Dan Wildcat told the group, "The reductionist view of science cannot answer the fundamental, critical problems we have in the world today. We American Indians will do science our way. We need to bring Native people into science because of what they can bring to Western science. We need to reunite reason and spirit ...and address the gap between knowing and doing." An Euchee member of the Muscogee Nation of Oklahoma, Wildcat directs the Haskell Environmental Research Studies (HERS) Center at Haskell Indian Nations University (Lawrence, KS).

"Native people are naturally scientists. We begin with the big picture. We need scientists who begin their practice of science by asking 'What does it mean to me, my family, the place I live?'" Wildcat said.


Tribal colleges like Northwest Indian College, Salish Kootenai College, and Haskell Indian Nations University are in a strategic position to indigenize science as tribal-centered learning, where spirit and reason are reunited. Students discover how traditional values can contribute to solving tribal environmental problems there.

At Northwest Indian College in Bellingham, WA, the Tribal Environmental and Natural Resources Management (TENRM) model teaches Native science and Western science simultaneously. "Students can practice ways of knowing science beyond dissection and experiment and pass down knowledge through customs and ceremony," according to Gigi Berardi, Ph.D. She and Duran are both faculty members in TENRM. Their colleague at Northwest Indian College, Roberto Gonzalez-Plaza, Ph.D., played a major role in organizing the Native sessions at the AAAS meeting.
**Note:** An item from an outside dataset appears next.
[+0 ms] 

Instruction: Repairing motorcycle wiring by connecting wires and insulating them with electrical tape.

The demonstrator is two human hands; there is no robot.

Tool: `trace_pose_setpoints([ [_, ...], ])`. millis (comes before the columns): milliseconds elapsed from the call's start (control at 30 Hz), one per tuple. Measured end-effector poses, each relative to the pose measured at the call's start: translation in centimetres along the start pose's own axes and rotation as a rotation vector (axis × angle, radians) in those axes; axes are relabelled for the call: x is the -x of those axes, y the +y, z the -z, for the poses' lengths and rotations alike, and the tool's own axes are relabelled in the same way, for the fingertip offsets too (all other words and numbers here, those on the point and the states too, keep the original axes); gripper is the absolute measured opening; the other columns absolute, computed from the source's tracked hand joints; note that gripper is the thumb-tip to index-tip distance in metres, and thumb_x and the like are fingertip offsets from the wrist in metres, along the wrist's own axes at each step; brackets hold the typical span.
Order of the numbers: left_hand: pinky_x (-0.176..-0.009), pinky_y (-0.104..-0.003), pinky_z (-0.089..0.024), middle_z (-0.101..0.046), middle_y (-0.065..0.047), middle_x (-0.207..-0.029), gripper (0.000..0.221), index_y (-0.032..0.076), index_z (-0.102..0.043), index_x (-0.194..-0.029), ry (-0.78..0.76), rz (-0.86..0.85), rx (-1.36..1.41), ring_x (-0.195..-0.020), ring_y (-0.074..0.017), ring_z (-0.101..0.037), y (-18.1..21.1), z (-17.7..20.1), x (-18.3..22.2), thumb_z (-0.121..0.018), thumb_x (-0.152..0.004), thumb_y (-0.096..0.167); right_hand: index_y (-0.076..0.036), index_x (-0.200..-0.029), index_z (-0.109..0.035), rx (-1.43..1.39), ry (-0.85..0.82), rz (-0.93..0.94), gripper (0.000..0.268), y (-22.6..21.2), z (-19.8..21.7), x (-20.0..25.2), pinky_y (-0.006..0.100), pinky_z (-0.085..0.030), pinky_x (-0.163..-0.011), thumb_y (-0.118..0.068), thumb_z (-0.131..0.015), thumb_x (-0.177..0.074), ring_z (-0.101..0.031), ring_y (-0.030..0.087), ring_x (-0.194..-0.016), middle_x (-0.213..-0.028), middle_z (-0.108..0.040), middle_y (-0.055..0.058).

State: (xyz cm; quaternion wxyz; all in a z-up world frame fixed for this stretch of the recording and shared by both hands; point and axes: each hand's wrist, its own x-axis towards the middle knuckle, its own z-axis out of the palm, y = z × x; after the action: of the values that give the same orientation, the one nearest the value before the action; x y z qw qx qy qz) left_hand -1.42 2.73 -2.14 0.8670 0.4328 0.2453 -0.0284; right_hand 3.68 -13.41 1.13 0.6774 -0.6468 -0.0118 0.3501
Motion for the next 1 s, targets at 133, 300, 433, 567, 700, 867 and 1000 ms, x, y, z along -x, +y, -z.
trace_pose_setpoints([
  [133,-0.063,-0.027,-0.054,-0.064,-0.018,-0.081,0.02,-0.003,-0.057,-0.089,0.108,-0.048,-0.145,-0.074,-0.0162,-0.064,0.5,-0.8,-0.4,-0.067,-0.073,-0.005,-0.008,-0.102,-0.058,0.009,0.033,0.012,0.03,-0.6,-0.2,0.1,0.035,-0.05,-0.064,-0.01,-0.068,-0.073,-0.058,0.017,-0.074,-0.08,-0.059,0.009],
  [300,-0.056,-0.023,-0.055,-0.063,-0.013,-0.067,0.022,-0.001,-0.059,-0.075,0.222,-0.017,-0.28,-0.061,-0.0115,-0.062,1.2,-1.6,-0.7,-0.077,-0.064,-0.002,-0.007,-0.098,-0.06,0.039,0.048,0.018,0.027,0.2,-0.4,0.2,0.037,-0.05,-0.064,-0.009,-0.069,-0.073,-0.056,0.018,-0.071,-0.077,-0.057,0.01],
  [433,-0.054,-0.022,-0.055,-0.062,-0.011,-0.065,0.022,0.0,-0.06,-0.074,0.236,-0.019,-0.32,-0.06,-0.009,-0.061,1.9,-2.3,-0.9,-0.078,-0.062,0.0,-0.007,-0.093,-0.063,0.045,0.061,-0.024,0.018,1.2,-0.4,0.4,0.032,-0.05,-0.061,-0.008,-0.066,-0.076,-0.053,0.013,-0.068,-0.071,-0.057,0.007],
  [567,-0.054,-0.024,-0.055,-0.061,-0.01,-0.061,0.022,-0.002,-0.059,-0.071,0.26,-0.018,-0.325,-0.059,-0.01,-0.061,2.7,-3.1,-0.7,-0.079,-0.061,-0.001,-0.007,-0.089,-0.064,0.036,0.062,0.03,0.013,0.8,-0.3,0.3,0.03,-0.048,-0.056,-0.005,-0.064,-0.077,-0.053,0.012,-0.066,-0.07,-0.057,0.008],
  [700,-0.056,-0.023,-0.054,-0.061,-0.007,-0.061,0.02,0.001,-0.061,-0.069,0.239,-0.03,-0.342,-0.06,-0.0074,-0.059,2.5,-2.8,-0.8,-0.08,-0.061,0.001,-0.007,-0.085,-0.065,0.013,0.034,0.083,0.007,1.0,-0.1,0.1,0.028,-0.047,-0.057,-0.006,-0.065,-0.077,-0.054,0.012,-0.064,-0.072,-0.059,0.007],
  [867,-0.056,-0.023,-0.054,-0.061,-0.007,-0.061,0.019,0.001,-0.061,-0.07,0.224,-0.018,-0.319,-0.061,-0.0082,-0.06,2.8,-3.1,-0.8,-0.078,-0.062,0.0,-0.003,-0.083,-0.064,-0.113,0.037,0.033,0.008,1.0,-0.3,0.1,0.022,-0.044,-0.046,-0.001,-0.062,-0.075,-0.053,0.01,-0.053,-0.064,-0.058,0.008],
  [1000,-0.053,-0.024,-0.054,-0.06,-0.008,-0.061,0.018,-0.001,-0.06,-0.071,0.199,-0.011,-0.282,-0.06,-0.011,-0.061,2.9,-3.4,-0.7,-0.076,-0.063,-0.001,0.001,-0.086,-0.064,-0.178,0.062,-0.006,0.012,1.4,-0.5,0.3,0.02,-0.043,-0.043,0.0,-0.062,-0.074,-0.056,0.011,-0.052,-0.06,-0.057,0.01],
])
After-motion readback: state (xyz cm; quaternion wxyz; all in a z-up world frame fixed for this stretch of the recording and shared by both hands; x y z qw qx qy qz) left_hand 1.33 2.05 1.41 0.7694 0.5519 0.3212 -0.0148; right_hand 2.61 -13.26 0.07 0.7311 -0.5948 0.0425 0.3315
"We must begin with a dialogue among indigenous wisdom keepers, scientists, and non-indigenous scientists. It won't be easy because of the fundamental 'worldviews of the various entities such as the National Science Foundation and private foundations," Wildcat said. He advised the AAAS group in Denver to "recognize the important work of tribal colleges and fund innovative curriculum and research projects there."

Cajete told the group in Denver, "A tribal college education is the kind of education that is needed by everyone if we want to solve the problems of the 21st century."